Native to arid regions of Texas and Mexico, this plant grows beautifully in dry, well-drained garden soil. 'Dark Dancer' sports delicate, deep fuchsia flowers that dance atop wiry stems. It grows into a two- to three-foot-tall shrub covered with small, two-inch, paddle-shaped leaves. In Zone 7 it can sometimes behave like a true perennial.

Salvia involucrata 'Mulberry Jam'

Looking for a hot flower color the likes of raspberry sorbet or-you guessed it-mulberry jam? Then try this relatively new selection of the roseleaf sage, another Mexican native. It offers graceful spikes of striking dark fuchsia-pink flowers and calyces held upright on thin, woody stems. It begins to bloom in mid- to late August and will grow four feet high in sun or partial shade.

Salvia 'Waverly'

S. 'Waverly' rewards you with fuzzy white flowers blushed with pale lilac-lavender and cupped in beautiful maroon-tinged calyces. The long, 12- to 20-inch-high flower spikes bloom steadily from midsummer until frost and sparkle at dusk and on moonlit summer evenings. 'Waverly' grows up to four feet tall and has an elegant, upright form and crinkled, sage-green leaves.

Salvia 'Phyllis' Fancy'

This is a lovely plant, recently introduced by the UC-Santa Cruz Aboretum.

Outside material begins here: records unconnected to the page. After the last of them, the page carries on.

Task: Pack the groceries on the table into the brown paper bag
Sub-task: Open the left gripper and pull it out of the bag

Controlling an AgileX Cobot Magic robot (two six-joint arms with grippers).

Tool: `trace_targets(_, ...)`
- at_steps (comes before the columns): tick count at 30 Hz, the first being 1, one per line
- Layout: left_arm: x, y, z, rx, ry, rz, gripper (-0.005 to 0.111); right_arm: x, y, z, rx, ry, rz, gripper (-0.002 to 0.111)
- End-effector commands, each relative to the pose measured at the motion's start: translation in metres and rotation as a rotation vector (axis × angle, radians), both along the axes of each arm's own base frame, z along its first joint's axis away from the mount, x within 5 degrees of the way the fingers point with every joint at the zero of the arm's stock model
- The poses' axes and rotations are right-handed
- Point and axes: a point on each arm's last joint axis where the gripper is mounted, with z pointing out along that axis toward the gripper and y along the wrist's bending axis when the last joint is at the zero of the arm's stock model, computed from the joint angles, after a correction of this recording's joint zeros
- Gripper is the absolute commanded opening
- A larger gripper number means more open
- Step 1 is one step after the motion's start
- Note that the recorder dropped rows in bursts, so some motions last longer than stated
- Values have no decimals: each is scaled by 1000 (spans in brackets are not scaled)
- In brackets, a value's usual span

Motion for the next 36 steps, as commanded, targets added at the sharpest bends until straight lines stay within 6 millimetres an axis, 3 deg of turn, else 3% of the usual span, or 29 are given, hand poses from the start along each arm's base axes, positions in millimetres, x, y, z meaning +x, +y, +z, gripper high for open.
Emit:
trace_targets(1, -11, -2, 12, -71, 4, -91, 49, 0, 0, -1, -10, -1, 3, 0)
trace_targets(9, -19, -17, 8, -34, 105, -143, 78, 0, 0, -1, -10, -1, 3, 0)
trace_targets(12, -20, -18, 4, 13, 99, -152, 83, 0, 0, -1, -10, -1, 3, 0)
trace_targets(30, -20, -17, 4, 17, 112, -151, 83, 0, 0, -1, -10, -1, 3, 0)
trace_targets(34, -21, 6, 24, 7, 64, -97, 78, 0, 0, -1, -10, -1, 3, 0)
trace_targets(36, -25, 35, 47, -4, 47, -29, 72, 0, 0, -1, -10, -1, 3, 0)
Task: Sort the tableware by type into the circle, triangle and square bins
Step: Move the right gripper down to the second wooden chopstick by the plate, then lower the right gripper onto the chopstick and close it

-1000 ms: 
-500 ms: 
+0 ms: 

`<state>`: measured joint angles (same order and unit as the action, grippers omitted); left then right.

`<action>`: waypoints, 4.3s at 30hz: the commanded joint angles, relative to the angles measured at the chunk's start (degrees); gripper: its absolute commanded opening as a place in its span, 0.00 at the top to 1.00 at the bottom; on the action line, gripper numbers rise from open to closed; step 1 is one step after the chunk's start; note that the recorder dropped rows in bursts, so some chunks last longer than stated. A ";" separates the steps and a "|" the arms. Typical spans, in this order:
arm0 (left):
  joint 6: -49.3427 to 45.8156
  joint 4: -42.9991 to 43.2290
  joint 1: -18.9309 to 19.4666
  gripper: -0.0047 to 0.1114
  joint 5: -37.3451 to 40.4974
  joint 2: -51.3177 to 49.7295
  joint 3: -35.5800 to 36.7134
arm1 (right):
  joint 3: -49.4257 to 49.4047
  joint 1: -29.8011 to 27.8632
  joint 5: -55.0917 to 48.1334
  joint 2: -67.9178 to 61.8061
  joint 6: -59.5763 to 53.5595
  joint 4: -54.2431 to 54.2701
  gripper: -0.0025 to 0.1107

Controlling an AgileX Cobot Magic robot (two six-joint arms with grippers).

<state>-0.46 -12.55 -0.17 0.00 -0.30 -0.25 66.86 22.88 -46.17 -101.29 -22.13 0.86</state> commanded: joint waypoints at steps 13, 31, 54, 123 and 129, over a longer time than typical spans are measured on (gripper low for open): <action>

Similar in habit, its fuzzy lavender flowers are contrasted beautifully against deep smoky-pink calyces from August until frost. It grows four to five feet tall by the end of the season with great elegance and distinction.

Blue and Violet-Blue
Salvia guaranitica

This magnificent salvia, native to Brazil, Paraguay, Uruguay, and Argentina, reaches five to six feet high and blooms freely from August until frost. Its large 1 1/2 inch-long royal-blue blossoms cupped by darker blue-purple calyces are magnets for hummingbirds. Everything about the plant is big, bold, and beautiful, including its refreshing mint-green foliage. Worthwhile cultivars include 'Argentine Skies', which offers soft sky-blue flowers, and 'Black and Blue', which grows four feet high, has lighter-colored foliage than its parent, and offers deep, gentian-blue flowers contrasted with purple-black calyces. Salvia x 'Indigo Spires'

A hybrid of S. farinacea and S. longispicata, this salvia is a larger version of one of its parents, the popular annual mealycup sage (S. farinacea). It is a long bloomer, producing densely packed, deep violet-blue flowers cupped by indigo calyces from July right on through till frost. In August, you can expect the flower spikes to stretch and loop to two feet high atop four- to six-foot-tall plants. Salvia uliginosa

Salvia x 'Purple Majesty'

A regal hybrid of S. guaranitica and S. gesneriiflora, this salvia blooms with large, true purple (not violet-blue!) flowers along robust four- to five-foot-high stems from August until frost. Its large, mint-green leaves produce a look and texture similar to S. guaranitica. Its tall, leggy stature can lead to stem breakage if the plant is not staked or supported by other bushy perennials.